Much of the cost of geothermal projects has been due to the inefficient exploration process. In the past, approximately 90% of test drilling sites failed, despite using the best minds in geology and geological mapping. New AI driven technologies, such as those pioneered at Zanskar, rapidly search data concerning tectonic plates, geology, and temperature and can accurately determine, with 90% success, where to drill for high temperature resources. Overcoming this obstacle will make geothermal drilling far less expensive.

The Future of Geothermal

What are the next steps for geothermal technology commercialization?
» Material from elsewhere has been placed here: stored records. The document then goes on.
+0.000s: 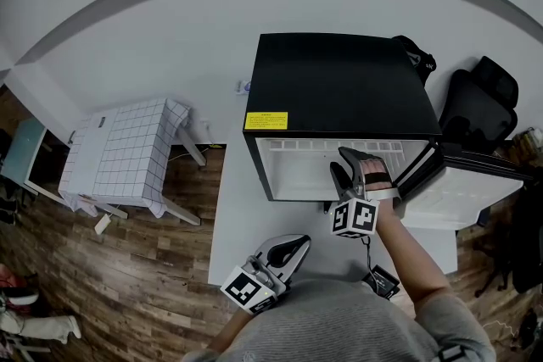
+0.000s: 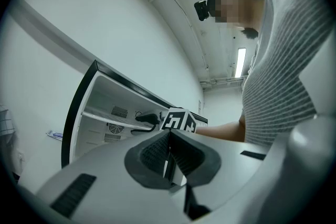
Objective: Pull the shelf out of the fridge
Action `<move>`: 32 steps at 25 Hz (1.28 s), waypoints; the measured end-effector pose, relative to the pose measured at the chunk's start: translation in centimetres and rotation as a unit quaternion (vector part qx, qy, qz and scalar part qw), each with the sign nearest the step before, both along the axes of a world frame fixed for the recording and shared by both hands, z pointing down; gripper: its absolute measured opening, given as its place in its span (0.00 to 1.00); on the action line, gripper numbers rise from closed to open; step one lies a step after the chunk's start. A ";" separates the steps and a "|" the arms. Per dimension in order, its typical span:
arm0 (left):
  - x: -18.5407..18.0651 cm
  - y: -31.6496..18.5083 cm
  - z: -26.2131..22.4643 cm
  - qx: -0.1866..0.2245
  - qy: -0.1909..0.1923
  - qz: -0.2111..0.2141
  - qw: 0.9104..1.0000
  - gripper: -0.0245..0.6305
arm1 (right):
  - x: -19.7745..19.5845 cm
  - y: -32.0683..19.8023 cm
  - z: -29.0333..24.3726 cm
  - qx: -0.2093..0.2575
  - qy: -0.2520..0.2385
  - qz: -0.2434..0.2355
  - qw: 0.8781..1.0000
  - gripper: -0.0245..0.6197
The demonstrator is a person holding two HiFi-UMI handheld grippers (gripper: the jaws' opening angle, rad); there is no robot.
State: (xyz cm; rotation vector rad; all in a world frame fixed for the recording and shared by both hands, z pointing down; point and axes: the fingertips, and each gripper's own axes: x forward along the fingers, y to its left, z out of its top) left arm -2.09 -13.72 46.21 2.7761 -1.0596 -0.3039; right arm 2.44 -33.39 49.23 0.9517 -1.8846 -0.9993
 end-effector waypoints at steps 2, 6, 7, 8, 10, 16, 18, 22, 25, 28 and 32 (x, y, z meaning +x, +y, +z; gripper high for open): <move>0.1 0.0 0.0 -0.001 0.002 0.001 1.000 0.05 | -0.1 -0.7 0.3 0.006 0.014 0.005 1.000 0.33; 0.3 -0.2 -0.5 0.007 0.004 0.003 1.000 0.05 | -0.2 -1.8 0.4 0.026 0.041 0.022 0.999 0.33; 0.3 -0.2 -0.8 0.013 0.005 0.003 1.000 0.05 | -0.2 -2.0 0.4 0.031 0.045 0.027 0.998 0.33; 0.2 -0.3 -0.7 0.014 0.002 0.002 1.000 0.05 | -0.2 -2.3 0.4 0.036 0.049 0.031 0.998 0.33; 0.2 -0.3 -0.5 0.013 0.000 0.001 1.000 0.05 | -0.3 -2.8 0.7 0.043 0.060 0.038 0.997 0.33; 0.3 -0.6 -1.3 0.017 0.011 0.003 1.000 0.05 | -0.3 -4.8 0.9 0.054 0.089 0.054 0.993 0.33; 0.2 -0.6 -1.2 0.015 0.009 0.002 1.000 0.05 | -0.4 -5.4 1.0 0.059 0.096 0.054 0.992 0.33; 0.1 -0.8 -1.1 0.015 0.010 0.000 1.000 0.05 | -1.3 -6.0 0.9 0.067 0.114 0.054 0.990 0.33; -0.1 -0.8 -1.2 0.015 0.011 -0.001 1.000 0.05 | -1.8 -6.6 0.9 0.072 0.121 0.054 0.989 0.33; -0.2 -0.9 -1.2 0.015 0.012 -0.002 1.000 0.05 | -2.2 -7.1 1.0 0.075 0.127 0.057 0.987 0.33; -0.3 -0.9 -1.0 0.011 0.012 -0.001 1.000 0.05 | -2.1 -7.9 1.7 0.074 0.138 0.058 0.986 0.33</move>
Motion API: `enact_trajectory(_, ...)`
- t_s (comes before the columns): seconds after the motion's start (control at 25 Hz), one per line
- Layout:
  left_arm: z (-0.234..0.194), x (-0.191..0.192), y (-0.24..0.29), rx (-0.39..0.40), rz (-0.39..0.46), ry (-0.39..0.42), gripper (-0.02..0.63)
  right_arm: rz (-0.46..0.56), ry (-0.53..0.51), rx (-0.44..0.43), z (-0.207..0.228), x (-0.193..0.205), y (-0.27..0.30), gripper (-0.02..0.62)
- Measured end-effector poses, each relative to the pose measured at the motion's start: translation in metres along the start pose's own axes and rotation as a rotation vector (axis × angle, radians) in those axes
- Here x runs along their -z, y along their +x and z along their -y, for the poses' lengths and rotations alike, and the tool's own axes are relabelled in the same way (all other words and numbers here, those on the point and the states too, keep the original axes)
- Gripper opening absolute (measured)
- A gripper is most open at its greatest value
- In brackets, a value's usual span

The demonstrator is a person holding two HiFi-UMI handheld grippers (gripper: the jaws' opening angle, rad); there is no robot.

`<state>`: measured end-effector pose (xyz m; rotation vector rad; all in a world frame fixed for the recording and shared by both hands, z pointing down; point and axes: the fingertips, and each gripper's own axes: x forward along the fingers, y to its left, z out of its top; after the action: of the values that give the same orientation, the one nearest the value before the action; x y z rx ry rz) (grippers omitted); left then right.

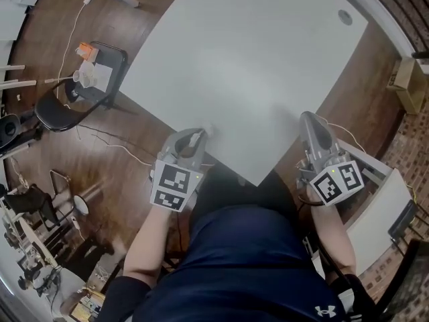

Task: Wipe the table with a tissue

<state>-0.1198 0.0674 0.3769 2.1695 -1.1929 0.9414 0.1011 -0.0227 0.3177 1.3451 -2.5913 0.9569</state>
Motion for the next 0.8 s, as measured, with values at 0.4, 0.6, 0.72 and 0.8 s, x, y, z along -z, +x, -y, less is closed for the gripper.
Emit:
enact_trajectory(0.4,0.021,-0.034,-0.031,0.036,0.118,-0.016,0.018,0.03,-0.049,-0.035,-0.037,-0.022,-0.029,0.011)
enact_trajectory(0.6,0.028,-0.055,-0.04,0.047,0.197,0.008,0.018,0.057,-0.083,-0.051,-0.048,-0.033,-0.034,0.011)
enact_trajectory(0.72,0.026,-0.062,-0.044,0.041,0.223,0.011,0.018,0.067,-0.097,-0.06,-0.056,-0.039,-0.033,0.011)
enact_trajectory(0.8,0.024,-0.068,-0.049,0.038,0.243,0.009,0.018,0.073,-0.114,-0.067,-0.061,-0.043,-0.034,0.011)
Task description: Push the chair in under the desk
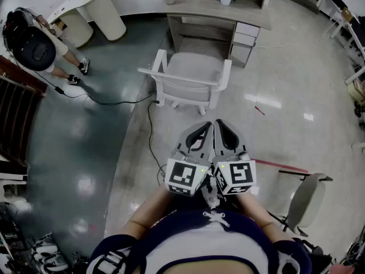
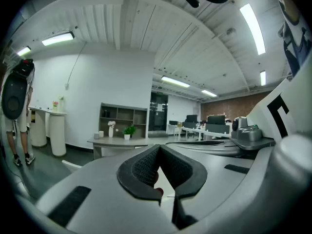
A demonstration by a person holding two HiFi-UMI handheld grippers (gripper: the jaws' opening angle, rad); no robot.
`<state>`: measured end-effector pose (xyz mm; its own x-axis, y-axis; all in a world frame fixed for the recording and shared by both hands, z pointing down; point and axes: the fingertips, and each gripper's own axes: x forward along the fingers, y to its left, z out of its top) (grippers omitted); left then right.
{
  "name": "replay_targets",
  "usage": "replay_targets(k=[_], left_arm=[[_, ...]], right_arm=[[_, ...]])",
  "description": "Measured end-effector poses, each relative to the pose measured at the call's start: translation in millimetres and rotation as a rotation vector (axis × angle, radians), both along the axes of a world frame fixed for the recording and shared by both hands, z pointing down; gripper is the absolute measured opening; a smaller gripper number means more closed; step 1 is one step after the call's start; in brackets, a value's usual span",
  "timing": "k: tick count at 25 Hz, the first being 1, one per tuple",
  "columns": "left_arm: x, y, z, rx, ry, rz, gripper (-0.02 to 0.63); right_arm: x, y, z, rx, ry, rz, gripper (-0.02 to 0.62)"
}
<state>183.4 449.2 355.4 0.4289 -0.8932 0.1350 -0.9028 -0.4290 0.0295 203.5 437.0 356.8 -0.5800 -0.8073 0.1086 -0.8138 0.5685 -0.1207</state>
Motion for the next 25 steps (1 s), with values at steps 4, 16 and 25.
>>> replay_targets(k=[4, 16, 25], left_arm=[[-9.5, -11.3, 7.4, 0.007, 0.014, -0.020, 0.008], [-53.4, -87.9, 36.2, -0.067, -0.048, 0.061, 0.008], [-104.3, -151.0, 86.7, -0.180, -0.248, 0.198, 0.009]], right_arm=[[-10.5, -10.6, 9.1, -0.007, 0.011, -0.017, 0.009], [-57.2, -87.3, 34.6, -0.043, 0.080, -0.047, 0.010], [-102.6, -151.2, 82.8, -0.114, 0.301, -0.102, 0.012]])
Much of this research and focus on commercialization has been funded by the Department of Energy and has relied heavily on the IRA funding mechanism. We are facing an enormous uptick in the demand for electricity, largely due to the proliferation of AI data centers, the electrification of buildings and vehicles and even the advent of cryptocurrency mining. Fervo is already providing electricity to a Google data center in Nevada. Sage Geothermal has signed an agreement with META to provide power to a data center. The DOE Liftoff report estimates that the ESG resource in the US, once commercialized, could be over 5 TW (approximately 5x our current US electricity consumption.)

Fortunately, the Secretary of Energy designate, Chris Wright, has a background in drilling technologies. It appears not only that he has invested in some of these technologies, but also that he is an advocate of firm, 24/7 baseload energy generation. Pending legislation to speed up permitting for renewables as well as oil and gas, if approved, will benefit geothermal deployment. The promise of geothermal energy, a firm and flexible resource that is expected to drop in price with the development of the technologies mentioned above, is enormous. It is possible that the advances made in these promising technologies (with the help of the Department of Energy) will continue well into the Trump administration.